State Attorney General Gurbir Grewal is investigating the New Year’s Day fatal police shooting of Black, 39-year-old South Orange resident Carl Dorsey III by the Newark Police Department.
This week, Grewal’s office identified the officer who fired his weapon at Dorsey as Detective Rod Simpkins.
According to the preliminary investigation, the shooting occurred shortly after midnight near Woodland Avenue and South 11th Street in Newark. Officers on patrol responded to the area. During the incident, Detective Simpkins fired his 9mm service weapon, striking Dorsey. Officers provided medical aid.
Dorsey was transported by emergency medical personnel to University Hospital in Newark, where he was pronounced dead. Police say two firearms were recovered on the scene.

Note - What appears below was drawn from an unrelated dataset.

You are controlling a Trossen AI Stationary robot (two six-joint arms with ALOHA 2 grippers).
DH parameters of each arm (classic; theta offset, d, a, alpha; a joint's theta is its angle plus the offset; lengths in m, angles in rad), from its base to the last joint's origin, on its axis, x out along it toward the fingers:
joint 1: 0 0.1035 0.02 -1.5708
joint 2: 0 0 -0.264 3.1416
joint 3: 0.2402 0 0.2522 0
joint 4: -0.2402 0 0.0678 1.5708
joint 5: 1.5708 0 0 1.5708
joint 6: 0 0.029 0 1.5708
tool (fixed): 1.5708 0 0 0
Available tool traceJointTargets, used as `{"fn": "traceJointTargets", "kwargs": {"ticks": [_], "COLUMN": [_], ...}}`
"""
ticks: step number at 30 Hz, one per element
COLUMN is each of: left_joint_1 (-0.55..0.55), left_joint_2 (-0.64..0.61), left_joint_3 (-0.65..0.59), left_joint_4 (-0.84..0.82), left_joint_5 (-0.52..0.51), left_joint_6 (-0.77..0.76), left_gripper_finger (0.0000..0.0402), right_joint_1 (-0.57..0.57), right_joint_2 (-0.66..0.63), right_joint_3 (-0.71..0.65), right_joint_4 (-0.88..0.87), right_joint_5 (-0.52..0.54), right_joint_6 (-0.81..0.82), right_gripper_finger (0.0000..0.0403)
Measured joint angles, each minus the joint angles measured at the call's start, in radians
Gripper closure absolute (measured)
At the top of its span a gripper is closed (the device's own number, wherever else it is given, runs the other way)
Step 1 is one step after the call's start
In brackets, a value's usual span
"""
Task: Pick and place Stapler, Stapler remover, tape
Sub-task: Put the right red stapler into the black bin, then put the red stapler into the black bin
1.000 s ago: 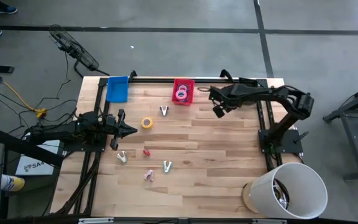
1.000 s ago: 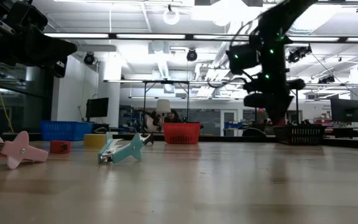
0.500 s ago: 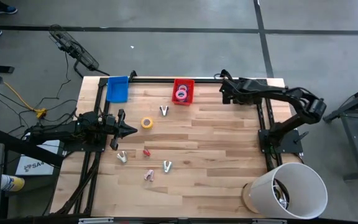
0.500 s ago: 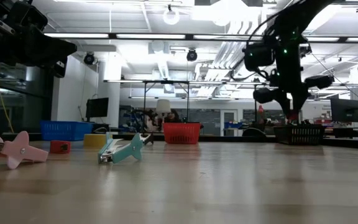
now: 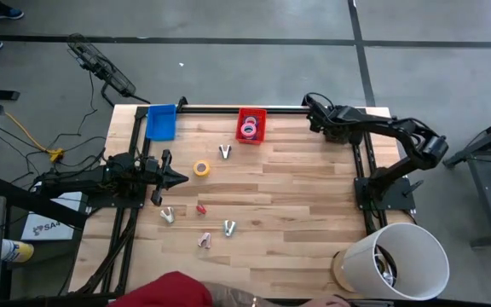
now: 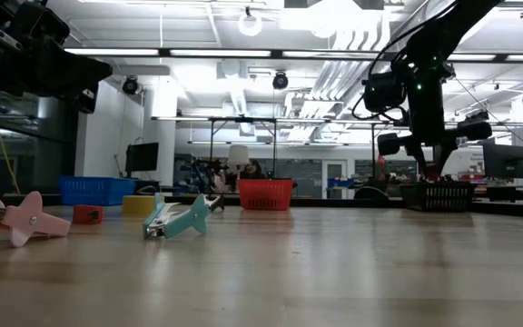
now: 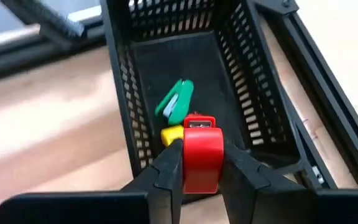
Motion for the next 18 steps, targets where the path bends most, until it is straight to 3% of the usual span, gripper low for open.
{"fn": "traceJointTargets", "kwargs": {"ticks": [18], "left_joint_1": [0.0], "left_joint_2": [0.0], "left_joint_3": [0.0], "left_joint_4": [0.0], "left_joint_5": [0.0], "left_joint_6": [0.0], "left_gripper_finger": [0.0401], "right_joint_1": [-0.09], "right_joint_2": [0.06], "right_joint_3": [0.0], "right_joint_4": [0.009], "right_joint_5": [0.017], "right_joint_6": [0.043], "right_gripper_finger": [0.0309]}}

The investigation is being conducted pursuant to a law enacted in January 2019, which requires that the Attorney General’s Office conduct investigations of death that occur during encounters with a law enforcement officer acting in the officer’s official capacity or while the person killed is in custody. The investigation is ongoing.
Dorsey’s killing has raised major questions. Reports indicate that witnesses say Dorsey had his hands up and was complying with officers during the incident. They also say Dorsey was backing away from officers before he was shot.
Activists are calling for the officer involved to be charged. On Jan. 6 the Newark AntiViolence Coalition held a vigil and rally for Dorsey at Woodland Avenue and South 11th Street.
“Other people are gonna say ‘Well, we’re going to make an impartial investigation,” People’s Organization for Progress (P.O.P.) Chairman Lawrence Hamm said in a published interview. “Y’know what the end of that impartial investigation is gonna be? No police are gonna go to jail because there are two systems of justice in this country: one system of justice for us and there’s another system of justice for the police.”